Kini orang berdatangan dari seluruh penjuru dunia untuk menikmati Florence
dan menghormati Renaisans. Para mahasiswa melakukan studi di sana untuk satu
semester atau setahun, para wisatawan berkunjung untuk sehari. Mereka semua
melakukan putaran yang sama untuk mengagumi katedral, melihat-lihat galeri
megah Uffizi, mengunjungi Akademi Seni, dan mengagumi David karya
Michelangelo. Mereka beristirahat cukup lama untuk menghabiskan makan siang
yang panjang di salah satu dari sekian banyak restoran atau menikmati kopi di
kafe terbuka; kemudian mereka mendatangi toko-toko suvenir yang menjajakan
bermacam-macam suvenir mulai dari David warna-warni di sebatang
termometer hingga kulit bertatahkan emas dan perabot berhiaskan batu-batu
mulia.
Di antara museum dan kafe, di sudut-sudut jalan dekat restoran, di seberang
jalan gereja berdiri ratusan toko kecil di mana orang bisa menukar uang.
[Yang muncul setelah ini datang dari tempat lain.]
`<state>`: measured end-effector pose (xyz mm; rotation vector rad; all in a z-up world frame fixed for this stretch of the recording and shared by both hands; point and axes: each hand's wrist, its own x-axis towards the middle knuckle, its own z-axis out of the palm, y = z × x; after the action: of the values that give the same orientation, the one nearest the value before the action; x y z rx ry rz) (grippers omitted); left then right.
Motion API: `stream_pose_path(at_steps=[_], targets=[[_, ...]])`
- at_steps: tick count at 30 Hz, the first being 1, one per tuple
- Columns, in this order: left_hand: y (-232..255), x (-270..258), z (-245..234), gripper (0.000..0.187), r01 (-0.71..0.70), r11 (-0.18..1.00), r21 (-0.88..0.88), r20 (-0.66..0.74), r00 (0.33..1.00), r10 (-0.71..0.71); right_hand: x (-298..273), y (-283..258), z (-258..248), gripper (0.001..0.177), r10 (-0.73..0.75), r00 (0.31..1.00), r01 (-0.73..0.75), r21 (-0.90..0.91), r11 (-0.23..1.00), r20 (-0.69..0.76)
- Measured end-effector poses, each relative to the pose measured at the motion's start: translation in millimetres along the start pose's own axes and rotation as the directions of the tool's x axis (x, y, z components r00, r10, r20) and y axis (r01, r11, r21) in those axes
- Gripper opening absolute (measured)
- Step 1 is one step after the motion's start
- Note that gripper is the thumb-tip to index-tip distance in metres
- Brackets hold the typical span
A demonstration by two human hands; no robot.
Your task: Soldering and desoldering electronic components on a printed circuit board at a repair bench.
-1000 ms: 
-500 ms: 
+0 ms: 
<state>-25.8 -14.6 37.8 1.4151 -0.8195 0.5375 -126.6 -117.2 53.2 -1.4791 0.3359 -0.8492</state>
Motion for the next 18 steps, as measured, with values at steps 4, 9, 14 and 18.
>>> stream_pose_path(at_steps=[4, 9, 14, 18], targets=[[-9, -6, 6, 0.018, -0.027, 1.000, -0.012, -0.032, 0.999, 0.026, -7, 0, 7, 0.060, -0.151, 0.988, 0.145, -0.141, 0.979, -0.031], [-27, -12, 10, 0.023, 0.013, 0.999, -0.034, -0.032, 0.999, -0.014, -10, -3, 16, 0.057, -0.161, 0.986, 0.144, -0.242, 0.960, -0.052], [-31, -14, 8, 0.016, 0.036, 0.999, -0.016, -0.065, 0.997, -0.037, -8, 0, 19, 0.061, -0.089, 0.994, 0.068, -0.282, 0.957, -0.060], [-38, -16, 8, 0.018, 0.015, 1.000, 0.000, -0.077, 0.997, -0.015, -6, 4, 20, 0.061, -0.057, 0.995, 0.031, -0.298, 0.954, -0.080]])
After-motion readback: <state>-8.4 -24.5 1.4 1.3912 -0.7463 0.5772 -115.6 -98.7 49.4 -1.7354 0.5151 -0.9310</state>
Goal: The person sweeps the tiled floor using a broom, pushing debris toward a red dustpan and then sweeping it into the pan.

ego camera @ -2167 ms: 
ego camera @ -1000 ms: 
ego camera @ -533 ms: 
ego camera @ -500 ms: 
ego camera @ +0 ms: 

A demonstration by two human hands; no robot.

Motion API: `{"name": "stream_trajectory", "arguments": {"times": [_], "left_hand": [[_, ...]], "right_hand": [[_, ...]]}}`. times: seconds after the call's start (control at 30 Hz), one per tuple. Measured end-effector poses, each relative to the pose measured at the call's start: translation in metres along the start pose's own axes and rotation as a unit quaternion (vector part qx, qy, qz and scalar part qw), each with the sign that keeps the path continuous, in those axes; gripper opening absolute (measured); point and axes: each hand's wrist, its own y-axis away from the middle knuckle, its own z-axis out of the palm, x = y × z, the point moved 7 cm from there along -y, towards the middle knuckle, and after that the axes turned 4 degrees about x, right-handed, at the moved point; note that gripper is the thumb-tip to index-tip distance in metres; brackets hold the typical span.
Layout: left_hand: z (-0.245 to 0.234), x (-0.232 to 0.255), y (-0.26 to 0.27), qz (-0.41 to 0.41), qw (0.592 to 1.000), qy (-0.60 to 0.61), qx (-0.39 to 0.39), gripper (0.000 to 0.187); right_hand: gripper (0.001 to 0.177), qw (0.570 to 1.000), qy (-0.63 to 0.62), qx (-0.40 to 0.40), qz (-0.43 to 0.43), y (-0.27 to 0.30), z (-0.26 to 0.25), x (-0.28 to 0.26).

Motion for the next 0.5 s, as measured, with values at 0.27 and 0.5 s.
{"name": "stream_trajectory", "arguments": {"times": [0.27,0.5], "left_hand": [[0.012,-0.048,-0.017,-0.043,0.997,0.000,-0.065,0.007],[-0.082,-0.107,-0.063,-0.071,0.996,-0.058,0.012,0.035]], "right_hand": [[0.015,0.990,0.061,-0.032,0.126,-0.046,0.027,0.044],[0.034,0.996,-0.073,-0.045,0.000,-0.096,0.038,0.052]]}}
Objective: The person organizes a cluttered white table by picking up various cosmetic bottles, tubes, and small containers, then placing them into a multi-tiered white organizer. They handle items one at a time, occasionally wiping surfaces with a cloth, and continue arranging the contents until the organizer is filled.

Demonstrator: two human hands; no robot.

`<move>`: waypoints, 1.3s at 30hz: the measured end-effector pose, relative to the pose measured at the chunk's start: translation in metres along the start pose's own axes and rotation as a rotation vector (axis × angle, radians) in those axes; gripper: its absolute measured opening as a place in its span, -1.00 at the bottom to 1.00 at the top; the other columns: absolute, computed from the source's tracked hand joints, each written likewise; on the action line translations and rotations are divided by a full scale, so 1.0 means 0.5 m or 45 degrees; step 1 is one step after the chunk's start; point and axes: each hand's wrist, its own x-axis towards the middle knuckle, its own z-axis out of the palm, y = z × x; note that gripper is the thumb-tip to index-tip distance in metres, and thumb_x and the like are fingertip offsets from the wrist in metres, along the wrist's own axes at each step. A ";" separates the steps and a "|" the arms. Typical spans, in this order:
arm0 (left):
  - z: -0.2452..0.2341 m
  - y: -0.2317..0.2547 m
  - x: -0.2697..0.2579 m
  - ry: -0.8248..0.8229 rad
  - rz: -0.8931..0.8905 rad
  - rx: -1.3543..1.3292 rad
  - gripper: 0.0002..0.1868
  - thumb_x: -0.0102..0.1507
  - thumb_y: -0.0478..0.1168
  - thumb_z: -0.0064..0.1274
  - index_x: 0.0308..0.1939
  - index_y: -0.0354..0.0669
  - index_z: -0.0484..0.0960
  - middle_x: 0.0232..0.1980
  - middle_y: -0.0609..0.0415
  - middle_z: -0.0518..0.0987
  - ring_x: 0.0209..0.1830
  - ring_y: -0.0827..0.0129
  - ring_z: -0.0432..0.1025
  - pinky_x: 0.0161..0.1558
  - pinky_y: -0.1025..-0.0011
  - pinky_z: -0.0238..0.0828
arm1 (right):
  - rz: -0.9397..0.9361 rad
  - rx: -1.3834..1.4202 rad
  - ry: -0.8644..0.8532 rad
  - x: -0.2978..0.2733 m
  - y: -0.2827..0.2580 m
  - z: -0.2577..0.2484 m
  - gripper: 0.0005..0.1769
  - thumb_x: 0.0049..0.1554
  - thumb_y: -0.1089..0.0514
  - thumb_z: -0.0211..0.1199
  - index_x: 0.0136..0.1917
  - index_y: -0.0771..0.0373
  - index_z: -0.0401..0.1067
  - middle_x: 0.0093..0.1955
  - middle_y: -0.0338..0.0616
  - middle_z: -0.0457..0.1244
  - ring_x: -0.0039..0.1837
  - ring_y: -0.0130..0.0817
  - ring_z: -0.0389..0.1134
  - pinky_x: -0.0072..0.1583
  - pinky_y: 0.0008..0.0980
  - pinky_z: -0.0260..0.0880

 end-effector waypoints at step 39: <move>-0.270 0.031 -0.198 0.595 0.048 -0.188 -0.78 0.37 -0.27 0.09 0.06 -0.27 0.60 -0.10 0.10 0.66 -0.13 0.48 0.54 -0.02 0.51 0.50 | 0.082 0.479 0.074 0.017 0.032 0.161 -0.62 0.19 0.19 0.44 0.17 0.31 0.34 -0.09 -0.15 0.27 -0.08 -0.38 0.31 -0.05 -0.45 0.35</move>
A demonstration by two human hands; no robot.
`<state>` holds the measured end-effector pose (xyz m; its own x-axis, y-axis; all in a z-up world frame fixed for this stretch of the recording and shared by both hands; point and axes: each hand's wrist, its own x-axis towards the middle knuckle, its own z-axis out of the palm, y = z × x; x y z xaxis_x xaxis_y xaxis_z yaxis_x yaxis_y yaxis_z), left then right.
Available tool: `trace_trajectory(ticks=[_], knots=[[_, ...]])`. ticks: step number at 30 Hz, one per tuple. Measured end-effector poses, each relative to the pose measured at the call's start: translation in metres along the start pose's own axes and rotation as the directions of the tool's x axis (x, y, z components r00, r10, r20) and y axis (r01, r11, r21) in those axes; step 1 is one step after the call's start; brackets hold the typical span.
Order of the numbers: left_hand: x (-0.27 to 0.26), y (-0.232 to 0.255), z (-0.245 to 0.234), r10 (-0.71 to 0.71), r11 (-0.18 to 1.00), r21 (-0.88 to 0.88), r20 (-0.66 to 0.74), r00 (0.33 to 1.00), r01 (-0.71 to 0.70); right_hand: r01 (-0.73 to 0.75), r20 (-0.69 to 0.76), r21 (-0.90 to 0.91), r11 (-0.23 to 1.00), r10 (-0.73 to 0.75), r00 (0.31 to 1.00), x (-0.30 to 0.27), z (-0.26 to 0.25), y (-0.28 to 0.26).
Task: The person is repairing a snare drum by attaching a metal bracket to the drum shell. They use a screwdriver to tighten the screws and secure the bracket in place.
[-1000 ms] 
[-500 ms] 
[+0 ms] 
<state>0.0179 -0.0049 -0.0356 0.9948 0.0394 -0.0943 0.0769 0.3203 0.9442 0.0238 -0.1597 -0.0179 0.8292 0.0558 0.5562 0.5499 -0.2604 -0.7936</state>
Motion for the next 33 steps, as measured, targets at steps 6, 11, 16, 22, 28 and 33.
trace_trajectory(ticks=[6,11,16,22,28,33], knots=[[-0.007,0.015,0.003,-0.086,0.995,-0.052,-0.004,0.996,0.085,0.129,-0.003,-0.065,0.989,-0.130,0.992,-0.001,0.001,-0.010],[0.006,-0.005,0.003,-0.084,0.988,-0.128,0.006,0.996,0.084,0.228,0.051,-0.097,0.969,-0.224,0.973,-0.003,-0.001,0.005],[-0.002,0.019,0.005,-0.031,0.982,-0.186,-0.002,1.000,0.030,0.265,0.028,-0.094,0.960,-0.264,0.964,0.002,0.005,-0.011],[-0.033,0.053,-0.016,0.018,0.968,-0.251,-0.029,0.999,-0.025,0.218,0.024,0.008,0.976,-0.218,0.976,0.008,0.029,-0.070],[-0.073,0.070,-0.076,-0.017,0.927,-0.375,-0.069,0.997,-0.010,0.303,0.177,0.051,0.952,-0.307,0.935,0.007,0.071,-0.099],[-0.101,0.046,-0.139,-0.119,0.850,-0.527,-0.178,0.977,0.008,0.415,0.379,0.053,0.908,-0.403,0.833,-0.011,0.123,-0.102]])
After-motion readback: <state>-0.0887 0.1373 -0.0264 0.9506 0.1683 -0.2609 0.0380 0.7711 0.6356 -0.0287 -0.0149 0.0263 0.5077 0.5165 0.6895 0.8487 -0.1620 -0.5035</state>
Meski
bukan bank, toko-toko mungil itu dengan bangga menawarkan jasa dalam berbagai
bahasa: Geld Weschel, Cambio, Money Exchange. Mereka memperdagangkan tunai dan
cek perjalanan dalam dolar, mark, yen, pound, dan franc untuk ditukar dengan
banyak sekali lira Italia. Karena bank hanya buka pada jam kerja, toko-toko
penukaran uang bisa memungut bayaran tinggi untuk jasa mereka pada jam-jam
ketika turis sangat membutuhkan. Selain melayani penukaran mata uang, mereka
juga menawarkan koin-koin emas seperti Krugerrand Afrika Selatan, panda Cina,
daun mapel Kanada, dan peso Meksiko, di samping koin-koin perak kenangan yang
mengingatkan pada apa saja mulai Olimpiade dan penobatan raja hingga
pelestarian satwa langka.
Para penukar uang itu menjalankan bisnis dalam toko-toko kecil atau bahkan
dari stan-stan penjualan yang terbuat dari beton berangka logam dan kaca tebal.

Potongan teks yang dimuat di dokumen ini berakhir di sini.